Siegel v. Fitzgerald, 596 U.S. 464 (2022), was a United States Supreme Court case in which the court held that Congress's enactment of a significant fee increase that exempted debtors in two states violated the uniformity requirement of the Bankruptcy Clause.

== Background ==
Congress created the United States Trustee Program in the 1980s to transfer administrative functions of the bankruptcy courts to the executive branch. When it did so, Alabama and North Carolina were provided exemptions, remaining under the bankruptcy administrator program instead. Chapter 11 debtors in Trustee Program courts pay quarterly fees throughout the duration of their case, while debtors in administrator states were exempt until 2001, when the Judicial Conference of the United States issued a standing order making the fees the same rates in both systems. In 2017, the Trustee Fund faced a shortfall in funds, so Congress passed the Bankruptcy Judgeship Act of 2017, increasing fees dramatically in Trustee Program districts. The Judicial Conference extended the hike to administrator program districts, but only for new cases. Circuit City filed for bankruptcy in 2008, in a Trustee Program district, and saw its fees dramatically increase due to the hike. It challenged the increase as violating the uniformity requirement of the United States Constitution's Bankruptcy Clause. The bankruptcy court agreed, but the United States Court of Appeals for the Fourth Circuit reversed, over the dissent of Judge A. Marvin Quattlebaum Jr.

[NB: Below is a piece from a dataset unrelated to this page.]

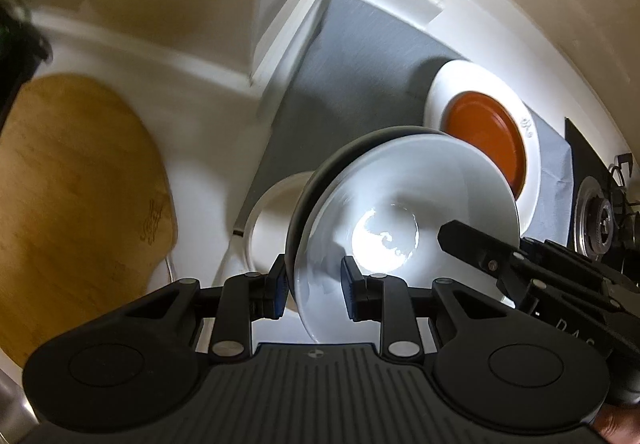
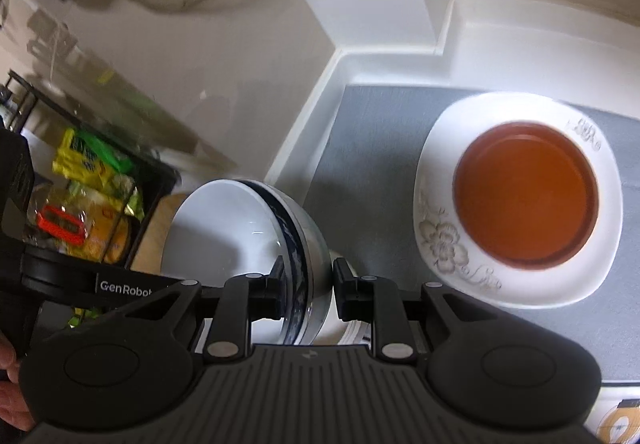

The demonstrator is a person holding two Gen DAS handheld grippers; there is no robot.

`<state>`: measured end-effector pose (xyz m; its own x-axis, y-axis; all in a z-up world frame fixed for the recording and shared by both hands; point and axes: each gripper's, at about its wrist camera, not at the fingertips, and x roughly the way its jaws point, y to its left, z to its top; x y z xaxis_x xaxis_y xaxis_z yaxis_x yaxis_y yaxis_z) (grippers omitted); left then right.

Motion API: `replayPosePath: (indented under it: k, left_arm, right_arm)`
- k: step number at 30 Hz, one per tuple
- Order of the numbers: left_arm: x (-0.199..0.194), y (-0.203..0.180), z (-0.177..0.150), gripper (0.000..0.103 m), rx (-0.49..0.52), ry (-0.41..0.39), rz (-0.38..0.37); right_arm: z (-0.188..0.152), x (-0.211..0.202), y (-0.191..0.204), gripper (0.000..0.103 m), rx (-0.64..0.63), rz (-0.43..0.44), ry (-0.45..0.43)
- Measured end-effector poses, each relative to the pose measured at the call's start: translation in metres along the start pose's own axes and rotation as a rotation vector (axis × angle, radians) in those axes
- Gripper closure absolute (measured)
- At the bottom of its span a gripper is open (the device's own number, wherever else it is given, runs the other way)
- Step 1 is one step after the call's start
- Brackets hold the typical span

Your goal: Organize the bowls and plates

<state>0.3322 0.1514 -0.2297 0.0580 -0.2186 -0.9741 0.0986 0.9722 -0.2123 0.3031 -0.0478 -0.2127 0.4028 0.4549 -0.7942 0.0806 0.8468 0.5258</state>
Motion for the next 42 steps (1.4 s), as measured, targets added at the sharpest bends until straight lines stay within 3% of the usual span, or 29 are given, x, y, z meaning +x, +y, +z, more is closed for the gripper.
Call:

The Supreme Court granted certiorari on January 10, 2022.

== Supreme Court ==
Oral arguments were held on April 18, 2022. On June 6, 2022, the Supreme Court issued a unanimous opinion reversing the Fourth Circuit. The court held that Congress's enactment of a significant fee increase that exempted debtors in two states violated the uniformity requirement of the Bankruptcy Clause. However, the court remanded the case for consideration of what the remedy should be.

In 2024, the Supreme Court decided what the remedy should be in Office of the United States Trustee v. John Q. Hammons Fall 2006, LLC.